Problem details | Write exactly the lines running from the start of the material below to the line that includes "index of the", and include no pictures.
┌──
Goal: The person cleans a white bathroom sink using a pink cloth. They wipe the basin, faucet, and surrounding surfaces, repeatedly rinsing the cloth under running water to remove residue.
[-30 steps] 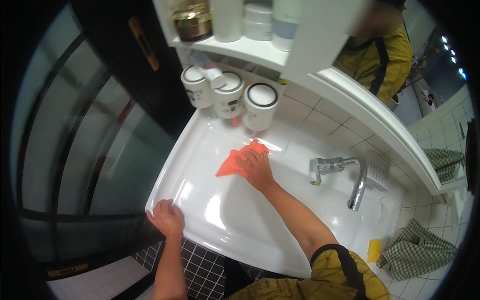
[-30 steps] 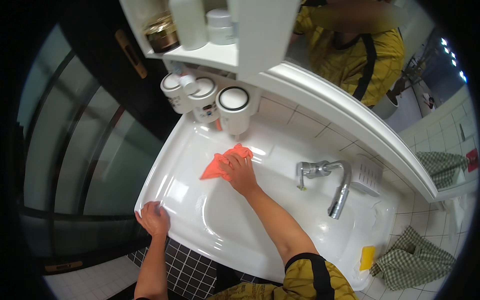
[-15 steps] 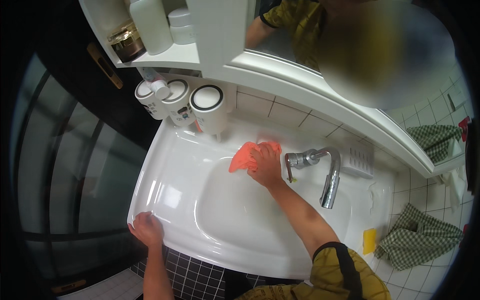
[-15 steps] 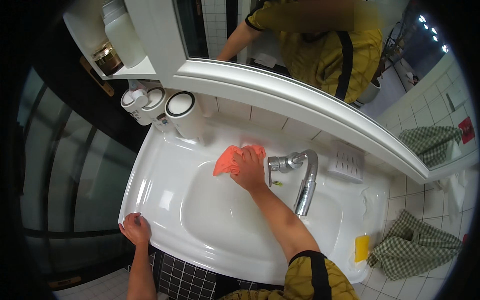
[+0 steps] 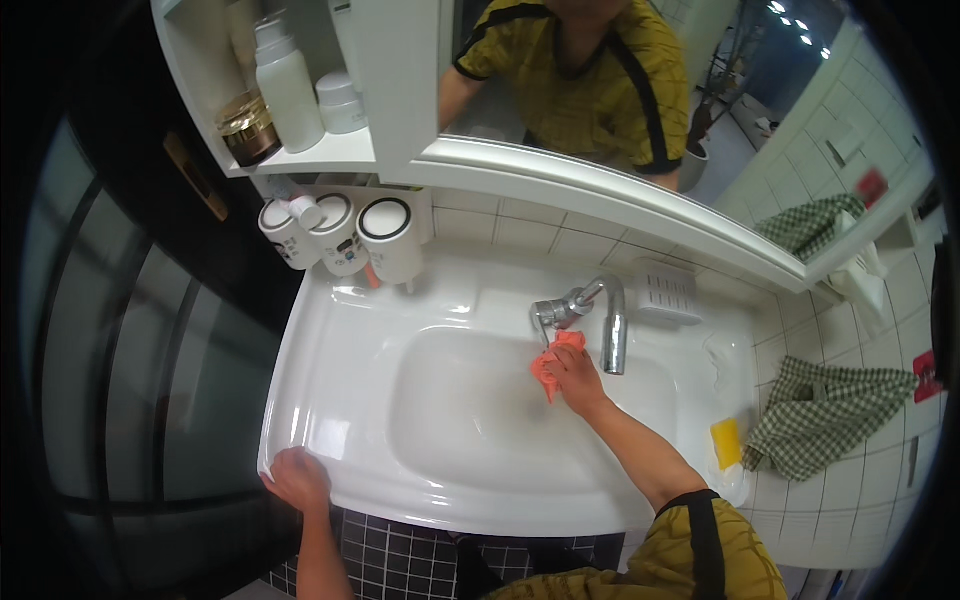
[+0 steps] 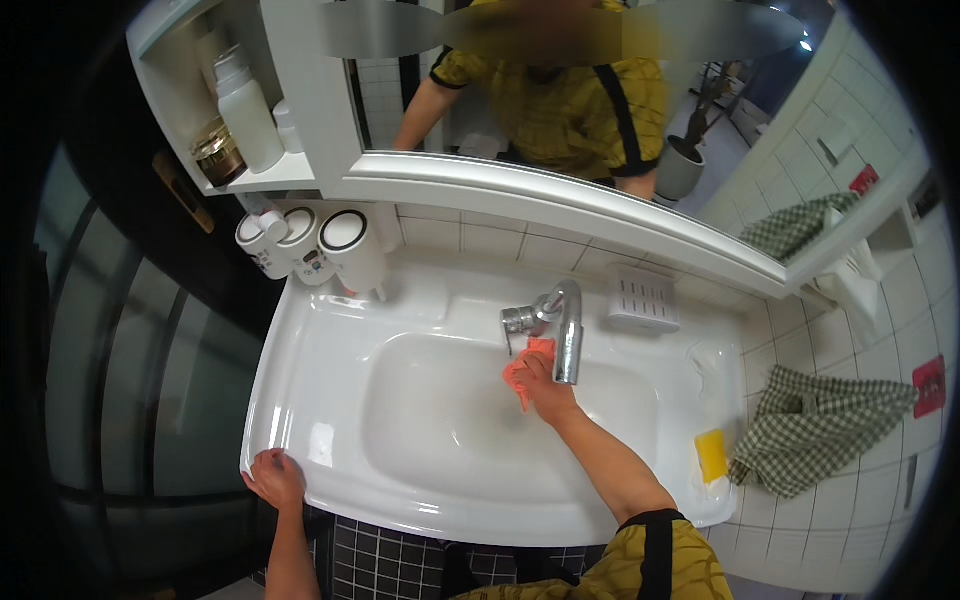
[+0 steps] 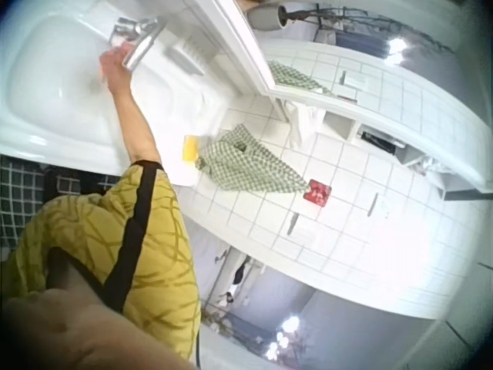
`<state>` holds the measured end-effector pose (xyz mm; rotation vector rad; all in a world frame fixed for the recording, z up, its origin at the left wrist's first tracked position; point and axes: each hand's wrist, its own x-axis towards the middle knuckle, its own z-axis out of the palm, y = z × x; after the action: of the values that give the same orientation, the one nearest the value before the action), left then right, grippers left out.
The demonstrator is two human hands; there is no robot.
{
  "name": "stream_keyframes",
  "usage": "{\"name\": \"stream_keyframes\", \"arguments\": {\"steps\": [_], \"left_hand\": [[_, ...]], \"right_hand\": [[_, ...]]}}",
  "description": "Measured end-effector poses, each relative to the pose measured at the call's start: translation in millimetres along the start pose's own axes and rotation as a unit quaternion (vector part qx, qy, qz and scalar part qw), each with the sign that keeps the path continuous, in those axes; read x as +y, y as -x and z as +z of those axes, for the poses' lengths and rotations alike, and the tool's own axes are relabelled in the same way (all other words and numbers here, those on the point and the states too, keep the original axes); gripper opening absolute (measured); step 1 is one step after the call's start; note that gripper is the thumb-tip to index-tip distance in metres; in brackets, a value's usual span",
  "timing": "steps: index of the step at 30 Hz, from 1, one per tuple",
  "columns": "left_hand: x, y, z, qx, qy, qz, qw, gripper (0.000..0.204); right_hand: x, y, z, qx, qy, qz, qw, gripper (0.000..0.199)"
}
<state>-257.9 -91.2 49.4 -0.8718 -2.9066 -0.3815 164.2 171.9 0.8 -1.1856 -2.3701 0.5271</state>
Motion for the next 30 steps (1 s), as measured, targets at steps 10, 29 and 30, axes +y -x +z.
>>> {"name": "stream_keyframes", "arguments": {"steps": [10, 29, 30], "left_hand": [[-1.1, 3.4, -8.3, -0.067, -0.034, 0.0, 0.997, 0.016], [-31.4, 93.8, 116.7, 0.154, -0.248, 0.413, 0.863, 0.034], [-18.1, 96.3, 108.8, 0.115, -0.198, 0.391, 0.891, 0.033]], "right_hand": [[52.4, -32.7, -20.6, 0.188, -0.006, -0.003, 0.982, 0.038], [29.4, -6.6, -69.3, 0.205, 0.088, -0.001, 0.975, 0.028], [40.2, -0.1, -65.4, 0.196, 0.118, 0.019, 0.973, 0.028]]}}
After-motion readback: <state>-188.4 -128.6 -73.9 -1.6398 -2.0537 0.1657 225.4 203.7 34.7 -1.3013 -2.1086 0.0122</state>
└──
Response |
Goal: The person cleans a white bathroom sink using a pink cloth. They wipe the basin, faucet, and surrounding surfaces, repeatedly rinsing the cloth under running water to remove residue.
[-30 steps] 
[-30 steps] 
[-15 steps] 
[-15 steps] 
[+0 steps] 
[+0 steps] 
[+0 steps] 
`<state>` holds the measured end-effector pose (xyz mm; rotation vector rad; all in a world frame fixed for the recording, z up, its origin at the left wrist's first tracked position; point and axes: each hand's wrist, its own x-axis towards the middle knuckle, its own z-axis out of the palm, y = z × x; after the action: of the values that give the same orientation, the one nearest the value before the action), left then right, grippers left out.
The demonstrator is two human hands; there is no robot.
{
  "name": "stream_keyframes",
  "usage": "{\"name\": \"stream_keyframes\", \"arguments\": {\"steps\": [_], \"left_hand\": [[_, ...]], \"right_hand\": [[_, ...]]}}",
  "description": "Measured end-effector poses, each relative to the pose measured at the call's start: translation in millimetres along the start pose's own axes and rotation as a unit quaternion (vector part qx, qy, qz and scalar part qw), each with the sign that keeps the path continuous, in those axes; read x as +y, y as -x and z as +z of those axes, for the poses' lengths and rotations alike, and the tool's own axes are relabelled in the same way (all other words and numbers here, those on the point and the states too, keep the original axes); gripper opening absolute (measured); step 1 is one step after the call's start; note that gripper is the thumb-tip to index-tip distance in metres; in brackets, a value's usual span",
  "timing": "steps: index of the step at 30 Hz, from 1, one per tuple",

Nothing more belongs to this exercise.